その顔からは笑顔が消え恐怖すら感じるような覇気があった。


「え?なに、お兄ちゃん?‪w可愛い顔してるねー、君も俺らと遊ぶーイテテテテ!!」


隆都に伸ばされた手はいつの間にか反対側へと捻らされていた。


「あんまりしつこくしないで。めぐるがいるんだから。」


掴んでいた腕を払い男を跳ね飛ばした隆都がチラリとこちらを見た瞬間


「このガキ...言わせておけば!!」


という言葉と共にその場にいたもう1人の拳が隆都めがけて飛んでいく。


「隆都!!」


それもつかの間、気づけば男は拳を突き上げたままプルプルと静止し、そのままその場に倒れるように崩れ落ちた。

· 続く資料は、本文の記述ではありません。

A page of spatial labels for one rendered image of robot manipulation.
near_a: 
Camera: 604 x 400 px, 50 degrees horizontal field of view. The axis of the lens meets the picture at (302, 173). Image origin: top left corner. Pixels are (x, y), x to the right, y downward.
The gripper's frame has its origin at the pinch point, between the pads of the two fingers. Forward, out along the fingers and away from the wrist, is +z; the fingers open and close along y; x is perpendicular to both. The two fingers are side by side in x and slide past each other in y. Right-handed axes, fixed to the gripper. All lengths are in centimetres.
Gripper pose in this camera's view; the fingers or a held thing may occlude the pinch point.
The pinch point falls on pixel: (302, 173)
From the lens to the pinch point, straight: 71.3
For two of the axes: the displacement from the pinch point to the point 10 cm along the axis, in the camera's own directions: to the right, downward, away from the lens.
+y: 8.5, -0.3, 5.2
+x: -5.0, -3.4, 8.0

何が起きたのかわからず目を瞬かせているとようやく起き上がってきた男性が


「お、おい、やばいって、...あいつ、南高の...」


と何かを呟き2人の顔が青ざめる。

隆都は「ふー」と深い溜息をつくと


「わかったなら、さっさとどっかいってよ。」


と笑顔で言い放った。

それを見た男達は逃げ出すようにその場から居なくなった。


突如、重たい空気と沈黙が訪れる。


耐えきれずわたしが「りゅ、隆都...?」と声をかけると彼は何事も無かったかのようにいつものあどけない笑顔で「大丈夫?怪我してない?」と聞き返してきた。


「え、あ、うん。大丈夫...ありがと、助けてくれて...」


一瞬、彼の笑顔に感じた違和感のようなものはわたしの気の所為だったのかもしれない。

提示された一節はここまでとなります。